For me personally, I suppose my chief concern is not how much money I’ll have when I die. And I suppose I don’t really care if I ever get to exotic locales on vacation. It would be nice, but I’m not salivating over it. As far as fearing that I’ve not maximized my potential, while I’m sure I could be using my talents toward more lucrative enterprises, I’m absolutely certain the Lord has me right where He wants me.

What I hope for most in the face of my own death is that, firstly, when it arrives at my door, I’ll be found trusting in Christ. I say this as I’ve been in the room with a dying person who teetered at the edge of uncertainty. Uncertainty in the face of Death is the absolute equivalent of maximum dread. It is uncontaminated terror and I’ve seen it.

And so, secondly, my hope is that none in my family will experience this terror.
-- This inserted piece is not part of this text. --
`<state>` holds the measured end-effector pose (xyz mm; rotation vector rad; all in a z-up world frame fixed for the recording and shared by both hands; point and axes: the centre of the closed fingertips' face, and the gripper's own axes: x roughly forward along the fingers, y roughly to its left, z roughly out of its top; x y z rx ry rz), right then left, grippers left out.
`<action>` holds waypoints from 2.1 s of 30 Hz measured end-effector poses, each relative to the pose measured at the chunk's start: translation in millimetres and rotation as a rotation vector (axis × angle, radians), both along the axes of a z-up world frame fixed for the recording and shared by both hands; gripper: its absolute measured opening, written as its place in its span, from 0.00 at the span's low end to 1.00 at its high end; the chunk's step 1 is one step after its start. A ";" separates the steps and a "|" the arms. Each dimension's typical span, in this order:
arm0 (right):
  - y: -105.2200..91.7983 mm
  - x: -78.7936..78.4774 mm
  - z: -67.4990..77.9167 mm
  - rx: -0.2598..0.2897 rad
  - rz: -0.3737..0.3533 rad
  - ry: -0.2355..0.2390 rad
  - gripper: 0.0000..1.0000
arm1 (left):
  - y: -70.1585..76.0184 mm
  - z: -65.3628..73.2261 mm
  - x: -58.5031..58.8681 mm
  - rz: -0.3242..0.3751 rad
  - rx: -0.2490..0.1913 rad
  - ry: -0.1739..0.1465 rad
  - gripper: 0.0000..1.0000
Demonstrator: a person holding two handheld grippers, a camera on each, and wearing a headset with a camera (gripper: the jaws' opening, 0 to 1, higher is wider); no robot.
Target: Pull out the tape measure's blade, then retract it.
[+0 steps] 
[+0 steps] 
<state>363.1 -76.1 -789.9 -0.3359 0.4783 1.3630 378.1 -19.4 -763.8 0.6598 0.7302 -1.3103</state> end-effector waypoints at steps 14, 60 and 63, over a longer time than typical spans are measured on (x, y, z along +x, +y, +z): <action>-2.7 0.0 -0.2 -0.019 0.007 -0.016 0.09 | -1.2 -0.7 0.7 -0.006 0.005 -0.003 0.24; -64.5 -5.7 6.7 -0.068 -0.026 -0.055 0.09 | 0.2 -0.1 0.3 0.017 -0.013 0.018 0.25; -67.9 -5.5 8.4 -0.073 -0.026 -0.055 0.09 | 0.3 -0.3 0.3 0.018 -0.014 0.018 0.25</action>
I hope to have passed along an uncompromising faith in Christ to my own children—one that will be more than detectable in their spouses and children, one that will more than prove itself at my funeral. My hope is that the hymns will be full, my sorrowing family will give hearty replies of thankfulness to the Lord’s comforting Gospel, and the words spoken of me by the pastor who knew me—if he chooses to speak of me at all—will be ones that in every way find their way back to Jesus, the Author and Perfecter of the faith I possessed and the faith I did all I could to secure in the hearts and minds of my own loved ones.

I don’t say this with a prideful spirit. My goal is really very simple. I want my family to be with Jesus in the glories of heaven. And as an added bonus, I want to know we’ll be within arm’s reach of one another there.
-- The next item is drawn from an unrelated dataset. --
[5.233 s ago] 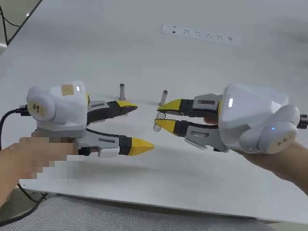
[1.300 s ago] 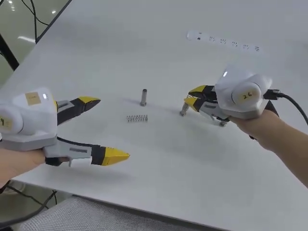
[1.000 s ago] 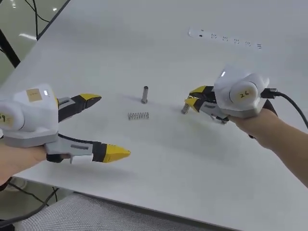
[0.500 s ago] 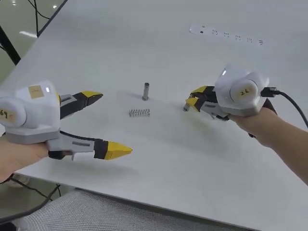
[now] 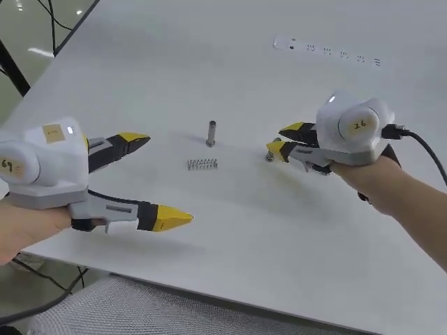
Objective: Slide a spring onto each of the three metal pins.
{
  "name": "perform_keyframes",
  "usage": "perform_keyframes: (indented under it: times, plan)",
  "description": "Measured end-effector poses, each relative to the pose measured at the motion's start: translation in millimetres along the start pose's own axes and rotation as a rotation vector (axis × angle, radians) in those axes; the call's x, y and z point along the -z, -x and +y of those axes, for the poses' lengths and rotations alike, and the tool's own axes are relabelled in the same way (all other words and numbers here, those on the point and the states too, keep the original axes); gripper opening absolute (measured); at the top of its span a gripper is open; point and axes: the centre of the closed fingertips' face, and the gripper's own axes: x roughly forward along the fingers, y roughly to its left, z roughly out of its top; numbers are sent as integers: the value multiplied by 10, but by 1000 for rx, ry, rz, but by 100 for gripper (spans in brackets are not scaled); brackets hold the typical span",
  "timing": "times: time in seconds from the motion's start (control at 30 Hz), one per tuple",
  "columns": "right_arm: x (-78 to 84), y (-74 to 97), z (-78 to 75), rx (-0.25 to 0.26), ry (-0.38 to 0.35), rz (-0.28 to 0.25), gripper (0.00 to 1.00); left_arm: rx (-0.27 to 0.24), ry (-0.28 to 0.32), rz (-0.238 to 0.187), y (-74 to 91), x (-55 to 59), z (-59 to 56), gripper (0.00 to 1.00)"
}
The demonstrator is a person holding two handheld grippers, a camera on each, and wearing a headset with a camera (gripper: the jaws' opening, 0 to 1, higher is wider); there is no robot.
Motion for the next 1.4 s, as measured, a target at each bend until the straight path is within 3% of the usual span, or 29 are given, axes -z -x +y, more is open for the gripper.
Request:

Emily Dickinson was right when she mused, “Because I could not stop for death, he kindly stopped for me.” Unless the Lord returns first, everyone will eventually be the guest of honor at a funeral. My encouragement to you is to make the most of the time you have for fortifying the Christian faith in your family. Do all that you can to be faithful in worship. Do all that you can to balance the joy of sporting commitments with the absolute priority of keeping to the baptismal mandate for raising your children in the faith. Be mindful in every circumstance to talk with them about the substance of what it is that we believe as Christians according to the Word of God and what it means to be a child of Christ in a world that isn’t all that fond of the Lord.

In the broad scheme of things, nothing else really matters all that much. Life in this world is temporary. Life in the next is eternal. Unfortunately, far too many in the church don’t even begin to think about such things until the time of parental influence is too far out of reach or Death is already applying the brakes to the carriage and preparing to stop at the door.

My proposition: Consider and act on it now. In fact, the time before us—the season of summer—is the perfect time to begin. Summer is filled with grand temptations for steering clear of Christian worship and daily devotion. But don’t. Wrestle through it with your kids and commit wholeheartedly to continued time with the Lord.

It’s the right thing to do. It’s the faithful thing. And it’ll be worth it in the end.